The variation of expression of the 96 WU-HKGs were considerably more than that of the stable reference genes that were introduced in the present work. In Figure 3, the expression variations of five randomly selected WU-HKGs (i.e., Gapdh, Actb, Vim, Rps6, and B2m) are illustrated. As can be seen in Figure 3, some of the mentioned genes were not stably expressed across all experiments of 16 tissues. Two of them (i.e., Gapdh and Rps6) were among the top 100 stable genes, while the remaining three (i.e., Vim, B2m, and Actb) were not.
Previous studies have reported relatively high variability for the expression of WU-HKGs in a varied range of tissues and organs in livestock animals (Gromboni et al., 2020; Lozano-Villegas et al., 2021) as well as in humans (Mahoney et al., 2004; Caracausi et al., 2017; Cadenas et al., 2022), mice (Fu et al., 2020; Muñoz et al., 2021), and insects (Shi et al., 2016), among others.
For adipose tissue, only Rpl4 gene took place within the top 10 stable genes among 10,343 REGs (Table 2). Other WU-HKGs were not even within the best 100 genes. We found it interesting that having fold changes of ∼9.7 and 12.0, respectively, Acta1 and Scd genes showed significant difference between the case and control groups in one experiment of adipose (q-value < 0.05). Therefore, these genes are no longer suggested for further utilization. Unlike Rpl4 gene, which is also proposed here, Tbp has previously been reported elsewhere as a suitable reference gene for the normalization of gene expression data of adipose tissue (Wang et al., 2020). Tbp was the only WU-HKG that was reliably expressed in all 16 tissues with nonsignificant differential expression in all of the 94 studied datasets.
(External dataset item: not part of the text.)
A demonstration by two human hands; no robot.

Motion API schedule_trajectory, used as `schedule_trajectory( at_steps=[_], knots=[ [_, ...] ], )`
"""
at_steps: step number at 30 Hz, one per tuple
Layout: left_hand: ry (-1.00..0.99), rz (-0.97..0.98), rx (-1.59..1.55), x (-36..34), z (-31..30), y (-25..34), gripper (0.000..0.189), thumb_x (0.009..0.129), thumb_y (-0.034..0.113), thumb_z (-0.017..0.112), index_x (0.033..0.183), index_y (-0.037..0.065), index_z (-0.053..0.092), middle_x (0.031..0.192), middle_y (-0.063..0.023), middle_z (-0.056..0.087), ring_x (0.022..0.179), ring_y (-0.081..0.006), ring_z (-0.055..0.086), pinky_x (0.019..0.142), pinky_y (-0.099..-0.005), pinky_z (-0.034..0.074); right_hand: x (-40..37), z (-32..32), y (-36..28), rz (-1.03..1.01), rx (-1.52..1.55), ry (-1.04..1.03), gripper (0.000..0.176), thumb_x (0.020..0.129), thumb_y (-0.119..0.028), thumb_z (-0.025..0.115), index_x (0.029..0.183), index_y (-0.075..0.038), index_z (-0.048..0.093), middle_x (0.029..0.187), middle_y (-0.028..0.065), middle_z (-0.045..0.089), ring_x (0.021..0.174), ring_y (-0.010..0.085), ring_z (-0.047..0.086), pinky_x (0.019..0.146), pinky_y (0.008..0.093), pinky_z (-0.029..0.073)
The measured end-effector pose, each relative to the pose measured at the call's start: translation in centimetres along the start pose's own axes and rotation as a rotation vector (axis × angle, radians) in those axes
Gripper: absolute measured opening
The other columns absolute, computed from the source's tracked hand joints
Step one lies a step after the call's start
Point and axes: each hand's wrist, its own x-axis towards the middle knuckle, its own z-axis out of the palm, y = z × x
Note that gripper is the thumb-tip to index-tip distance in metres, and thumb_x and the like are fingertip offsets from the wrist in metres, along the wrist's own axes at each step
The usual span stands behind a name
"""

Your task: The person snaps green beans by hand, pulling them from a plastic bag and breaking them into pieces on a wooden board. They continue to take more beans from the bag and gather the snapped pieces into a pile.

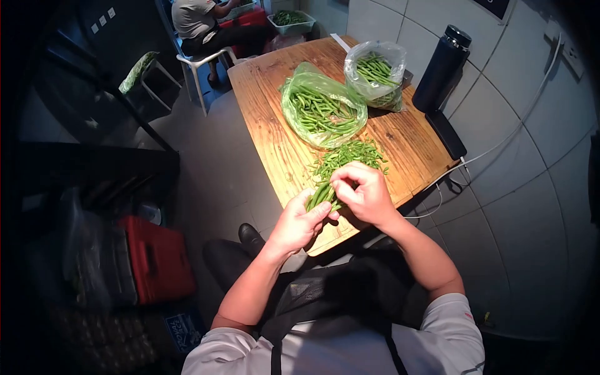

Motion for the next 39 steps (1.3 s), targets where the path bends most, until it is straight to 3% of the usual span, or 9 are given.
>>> schedule_trajectory(
  at_steps=[4,12,14,23,26,32,34,36,39],
  knots=[
    [-0.024,-0.041,-0.088,-0.3,-0.7,0.1,0.024,0.102,0.018,0.057,0.121,0.003,0.052,0.088,-0.003,0.067,0.05,-0.0008,0.039,0.045,-0.0165,0.033,1.2,-1.0,0.6,-0.025,-0.126,0.154,0.007,0.085,-0.004,0.068,0.091,-0.001,0.069,0.081,0.0101,0.065,0.066,0.0205,0.062,0.061,0.031,0.05],
    [-0.049,-0.068,-0.091,-0.3,-0.8,0.4,0.024,0.102,0.02,0.058,0.118,0.003,0.053,0.087,-0.0033,0.067,0.05,-0.0006,0.038,0.045,-0.0166,0.032,2.1,-2.8,0.2,-0.282,-0.189,-0.187,0.035,0.075,-0.001,0.072,0.108,-0.013,0.073,0.115,0.0104,0.065,0.093,0.0274,0.064,0.083,0.038,0.052],
    [-0.068,-0.062,-0.076,-0.2,-0.9,0.2,0.023,0.102,0.021,0.058,0.117,0.004,0.054,0.087,-0.0032,0.066,0.05,-0.0006,0.038,0.045,-0.0165,0.032,2.5,-3.2,-0.9,-0.488,-0.422,-0.282,0.029,0.073,-0.005,0.073,0.101,-0.013,0.074,0.109,0.0077,0.066,0.093,0.0242,0.064,0.082,0.0354,0.05],
    [-0.056,-0.063,-0.141,-0.1,-1.5,-0.1,0.026,0.103,0.025,0.056,0.118,0.004,0.054,0.087,-0.0029,0.065,0.051,-0.0006,0.038,0.047,-0.0163,0.034,3.0,-3.9,-1.0,-0.606,-0.491,-0.394,0.018,0.071,-0.011,0.073,0.089,-0.009,0.069,0.088,0.0032,0.062,0.084,0.0219,0.06,0.075,0.0361,0.046],
    [-0.07,-0.057,-0.118,-0.2,-1.3,0.1,0.026,0.103,0.025,0.057,0.118,0.004,0.054,0.087,-0.0031,0.065,0.051,-0.0006,0.039,0.047,-0.0164,0.034,2.7,-3.3,-1.0,-0.554,-0.448,-0.343,0.018,0.071,-0.009,0.075,0.088,-0.008,0.069,0.088,0.0046,0.063,0.081,0.0249,0.061,0.075,0.0369,0.047],
    [-0.118,-0.046,-0.144,-0.2,-1.6,0.5,0.025,0.102,0.023,0.059,0.117,0.004,0.054,0.087,-0.0032,0.065,0.052,-0.0008,0.039,0.047,-0.0173,0.034,0.7,-1.2,1.2,0.167,0.422,-0.042,0.004,0.087,-0.005,0.07,0.088,-0.001,0.069,0.087,0.002,0.064,0.077,0.0118,0.061,0.071,0.0271,0.049],
    [-0.113,-0.036,-0.129,-0.1,-1.9,0.0,0.025,0.101,0.022,0.06,0.116,0.004,0.054,0.087,-0.0035,0.066,0.053,-0.0013,0.04,0.048,-0.0177,0.035,1.4,-1.9,1.1,0.207,0.337,0.017,0.008,0.087,-0.005,0.072,0.092,-0.001,0.069,0.087,0.0008,0.063,0.078,0.0059,0.059,0.07,0.0231,0.048],
    [-0.094,-0.025,-0.09,-0.4,-1.7,0.0,0.024,0.101,0.022,0.06,0.116,0.003,0.054,0.088,-0.0038,0.066,0.053,-0.0015,0.041,0.049,-0.0178,0.035,1.9,-2.5,1.9,0.227,0.085,-0.024,0.013,0.084,-0.004,0.074,0.096,-0.002,0.07,0.086,0.0044,0.065,0.077,0.0102,0.062,0.07,0.0262,0.05],
    [-0.065,0.002,-0.023,-0.6,-1.1,0.6,0.023,0.101,0.019,0.06,0.115,0.003,0.055,0.09,-0.004,0.066,0.057,-0.002,0.045,0.052,-0.0178,0.037,2.0,-2.7,1.4,0.01,-0.165,-0.043,0.018,0.081,-0.005,0.075,0.099,-0.004,0.071,0.088,0.0091,0.066,0.077,0.0182,0.064,0.07,0.0315,0.052]
  ],
)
However, Tbp ranked 1,092 among the 10,343 REGs of adipose tissue. Other studies have reported Rpl32 and B2m genes as two suitable HKGs for abdominal fat, compared with the other three genes, namely, Sdha, Tbp, and Ywhaz (Bagés et al., 2015). Neither of them, however, were identified as suitable HKGs for adipose in the current work. Na et al. (2021) compared 14 chicken reference genes and reported both Tbp and Hmbs genes as the most stably expressed genes during the growth and development of abdominal adipose tissue of broilers. They also reported Tbp and Rpl13 genes as the most stable during the differentiation of primary preadipocytes and Tbp and Hmbs genes in preadipocytes and mature adipocytes.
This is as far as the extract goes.